礼拝メッセージ要旨

2月1日(日)礼拝メッセージ要旨

 

「神の前に正しい人」               ルカの福音書1章5〜7節

今日はルカの福音書の始まりに登場する、ザカリヤとエリサベツについてご一緒にみてみたいと思います。当時のイスラエルは、非常に暗い時期を過ごしていました。ヘロデ王の残酷な統治下にあり、マラキ書以来、約400年もの間、神様の言葉が与えられていなかったの時代だったのです。人々は「神様の約束は忘れられてしまったのではないか」と落胆していました。まさにその時、神様はヨハネの誕生を通して長い沈黙を破り、救いの歴史を再び動かし始められたのです。

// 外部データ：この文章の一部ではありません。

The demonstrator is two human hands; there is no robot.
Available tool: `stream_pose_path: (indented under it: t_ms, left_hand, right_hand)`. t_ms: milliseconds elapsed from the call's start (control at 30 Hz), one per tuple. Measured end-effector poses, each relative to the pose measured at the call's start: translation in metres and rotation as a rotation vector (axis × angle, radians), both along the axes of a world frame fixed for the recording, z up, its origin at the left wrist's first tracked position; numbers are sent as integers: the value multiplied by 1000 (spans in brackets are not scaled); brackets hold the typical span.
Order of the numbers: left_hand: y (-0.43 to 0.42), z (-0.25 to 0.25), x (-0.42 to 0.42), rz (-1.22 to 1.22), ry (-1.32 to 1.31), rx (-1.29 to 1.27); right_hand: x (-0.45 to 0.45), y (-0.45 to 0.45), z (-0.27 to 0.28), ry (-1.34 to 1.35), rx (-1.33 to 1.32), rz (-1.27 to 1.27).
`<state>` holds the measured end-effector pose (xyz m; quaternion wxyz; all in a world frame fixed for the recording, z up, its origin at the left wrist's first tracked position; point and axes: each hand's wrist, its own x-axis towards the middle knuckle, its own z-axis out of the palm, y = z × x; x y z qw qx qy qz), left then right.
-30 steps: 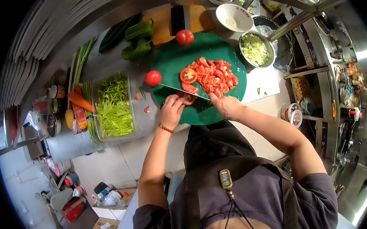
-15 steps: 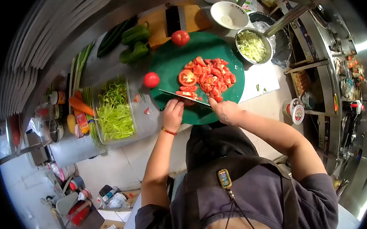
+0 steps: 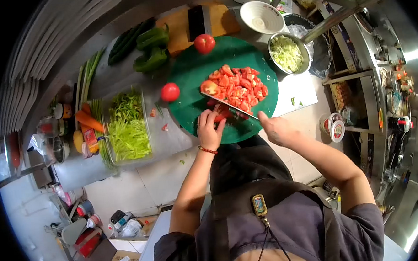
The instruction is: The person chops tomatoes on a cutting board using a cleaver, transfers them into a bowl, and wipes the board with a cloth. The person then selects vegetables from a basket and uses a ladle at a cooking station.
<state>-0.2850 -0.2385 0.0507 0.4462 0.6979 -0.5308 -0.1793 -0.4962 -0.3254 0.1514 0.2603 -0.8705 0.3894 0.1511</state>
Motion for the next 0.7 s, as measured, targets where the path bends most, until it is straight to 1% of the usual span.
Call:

本文に登場する二人の名前には、素晴らしい意味が込められています。ザカリヤは「主は覚えておられる」、エリサベツは「主は誓われる」という意味です。神様は彼らの名前を通して、「わたしはあなたがたを忘れていない。わたしの約束は必ず守る」というメッセージをすでに宣言しておられたのです。

本文の6節を見ますと、この二人は「神の前に正しい人」であり、主のすべての命令を「落ち度なく行っていた人」だと記されています。ここで注目したいのは、彼らがこのように正しい人生を送れたのは、決して人生が豊かに与えられていたからではない、ということです。彼らには子供がおらず、すでに高齢でした。当時のユダヤ社会において、子供がいないことは大きな悲しみであり、時には恥ずべきことだと見なされていました。

彼らは長い間祈り続けましたが、答えは得られず、周囲からの冷たい視線に耐えなければなりませんでした。しかし、ザカリヤとエリサベツはその深い悲しみや苦しみを、むしろ、その痛みを抱えたまま、毎日神様の前に進み出たのです。悲しみがあったからこそ、より神様に近づき、そのたびに注がれる神様の愛で心を満たされて頂きました。暗い時代、そして個人的な苦難の中でも、真の支配者である神様だけを見上げて、黙々とその道を歩み続けたのです。

私たちの人生にも、時には苦しみの時があり、痛みや困難が訪れることがあります。しかし、ザカリヤとエリサベツのように、その苦しみの時に神様の前に進み出て行きたいと思います。神様は私たちを覚えてくださり、その約束を必ず果たしてくださる方であることを信じる者になりたいと思います。暗い世の中で神様の光を照らしながら、一歩一歩、信仰の道を歩んで行く者になりたいと思います。